Top of Raw data
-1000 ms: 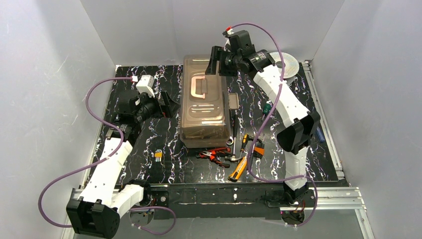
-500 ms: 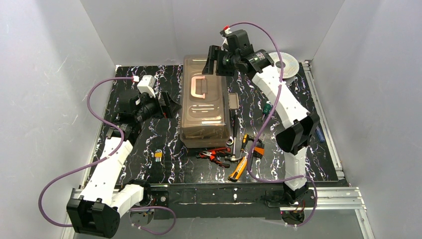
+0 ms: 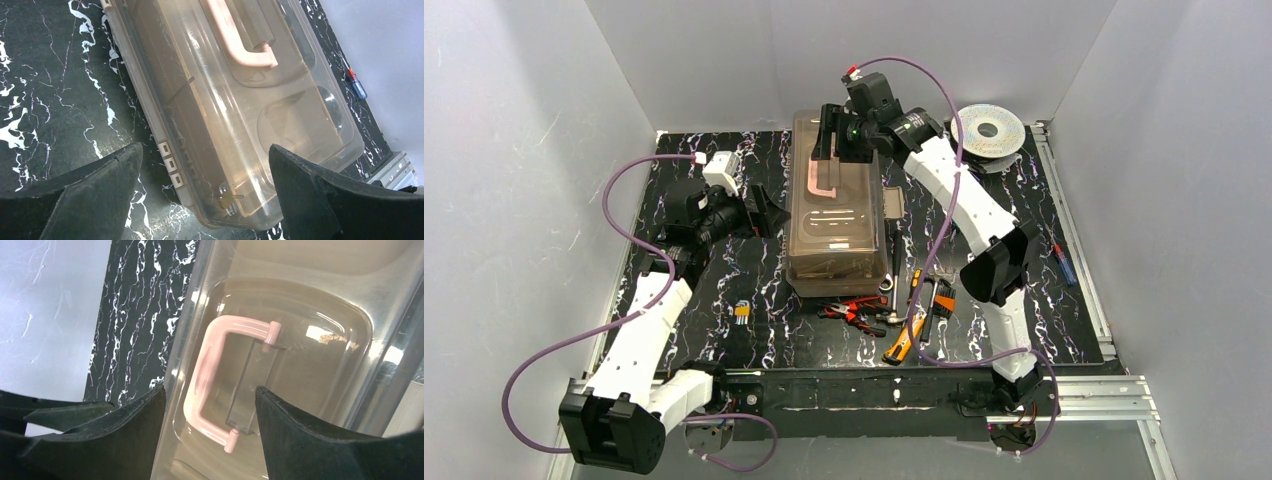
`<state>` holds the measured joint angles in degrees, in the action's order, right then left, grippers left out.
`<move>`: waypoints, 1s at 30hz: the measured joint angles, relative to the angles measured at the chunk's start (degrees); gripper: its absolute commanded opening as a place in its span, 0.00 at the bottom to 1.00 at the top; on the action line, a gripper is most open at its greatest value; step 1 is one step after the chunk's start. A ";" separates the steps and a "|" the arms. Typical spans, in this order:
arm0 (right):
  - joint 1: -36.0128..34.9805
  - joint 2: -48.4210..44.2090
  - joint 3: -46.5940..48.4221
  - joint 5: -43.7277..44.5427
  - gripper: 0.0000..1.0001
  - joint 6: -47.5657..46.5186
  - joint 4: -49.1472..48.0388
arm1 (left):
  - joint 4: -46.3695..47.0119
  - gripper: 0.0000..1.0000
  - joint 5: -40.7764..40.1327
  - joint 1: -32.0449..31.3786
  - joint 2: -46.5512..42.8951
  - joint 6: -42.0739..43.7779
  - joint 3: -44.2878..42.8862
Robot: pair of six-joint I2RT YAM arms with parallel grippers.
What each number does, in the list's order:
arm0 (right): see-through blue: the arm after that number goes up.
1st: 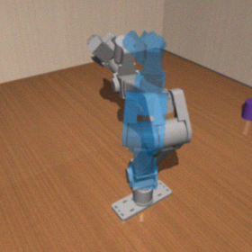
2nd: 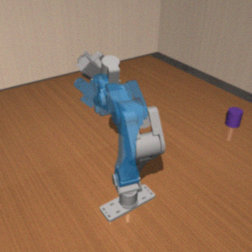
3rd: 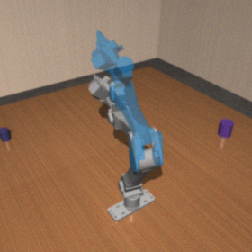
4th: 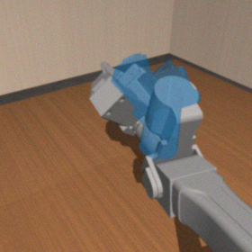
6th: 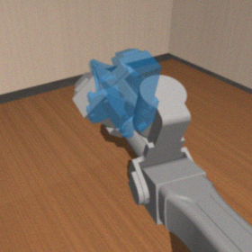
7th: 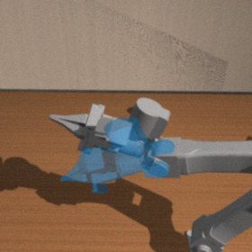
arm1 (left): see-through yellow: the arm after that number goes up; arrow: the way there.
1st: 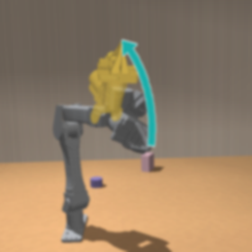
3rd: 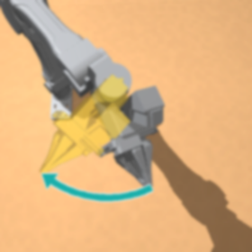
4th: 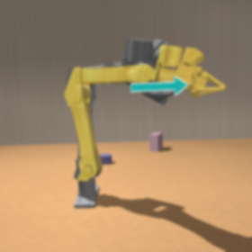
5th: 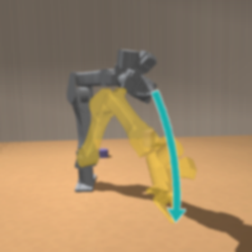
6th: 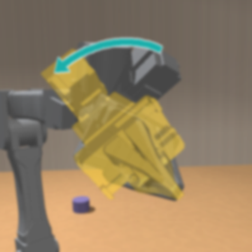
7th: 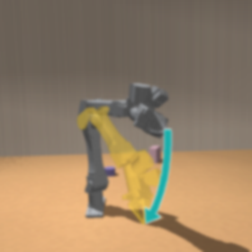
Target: Pack the tool kit
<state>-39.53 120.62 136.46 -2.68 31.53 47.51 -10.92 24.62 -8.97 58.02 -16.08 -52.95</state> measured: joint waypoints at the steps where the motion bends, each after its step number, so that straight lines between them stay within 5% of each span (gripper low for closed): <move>1: -0.13 0.55 0.00 0.17 0.73 0.61 0.00 | 0.02 0.98 0.07 0.00 0.07 0.00 0.00; 30: -4.55 6.03 1.90 5.77 0.69 13.11 -1.27 | -0.68 0.97 -0.20 0.00 0.98 0.00 -0.02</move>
<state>-44.07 126.65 138.37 3.09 44.64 46.24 -11.60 24.43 -8.97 59.00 -16.08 -52.97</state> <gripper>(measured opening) 0.696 0.970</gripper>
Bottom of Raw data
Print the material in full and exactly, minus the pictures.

-1000 ms: 
-500 ms: 
+0 ms: 
`<state>` holds the measured joint angles in degrees, in the action's order, right then left, grippers left out.
`<move>`: waypoints, 1s at 30hz: the measured joint angles, relative to the angles measured at the chunk's start (degrees); gripper: its absolute commanded opening as a place in its span, 0.00 at the bottom to 1.00 at the top; on the action line, a gripper is most open at its greatest value; step 1 is one step after the chunk's start. A ";" separates the steps and a "|" the arms. Typical spans, in this order:
arm0 (right):
  - joint 1: -36.0128..34.9805
  - joint 2: -48.4210..44.2090
  - joint 3: -46.5940..48.4221
  - joint 5: -43.7277..44.5427
  - gripper: 0.0000..1.0001
  - joint 6: -47.5657..46.5186
  - joint 4: -49.1472..48.0388
arm1 (left):
  - joint 4: -46.3695..47.0119
  - gripper: 0.0000..1.0000
  - joint 5: -40.7764..40.1327
  - joint 1: -32.0449..31.3786
  - joint 2: -46.5512..42.8951
  - joint 6: -42.0739..43.7779
  - joint 3: -44.2878..42.8862
Robot: pair of six-joint I2RT YAM arms with parallel grippers.
What each number does, in the list's order:
arm0 (right): see-through blue: the arm after that number goes up.
1st: 
2nd: 
3rd: 
4th: 
6th: 
7th: 
arm1 (left): see-through yellow: the arm after that number goes up; arrow: the way there.
1st: 
3rd: 
4th: 
5th: 
6th: 
7th: 
Target: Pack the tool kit
<state>-39.53 120.62 136.46 -2.68 31.53 47.51 -10.92 24.62 -8.97 58.02 -16.08 -52.95</state> measured: joint waypoints at the steps where the motion bends, each after its step number, so that straight lines between them stay within 5% of each span (gripper low for closed): <move>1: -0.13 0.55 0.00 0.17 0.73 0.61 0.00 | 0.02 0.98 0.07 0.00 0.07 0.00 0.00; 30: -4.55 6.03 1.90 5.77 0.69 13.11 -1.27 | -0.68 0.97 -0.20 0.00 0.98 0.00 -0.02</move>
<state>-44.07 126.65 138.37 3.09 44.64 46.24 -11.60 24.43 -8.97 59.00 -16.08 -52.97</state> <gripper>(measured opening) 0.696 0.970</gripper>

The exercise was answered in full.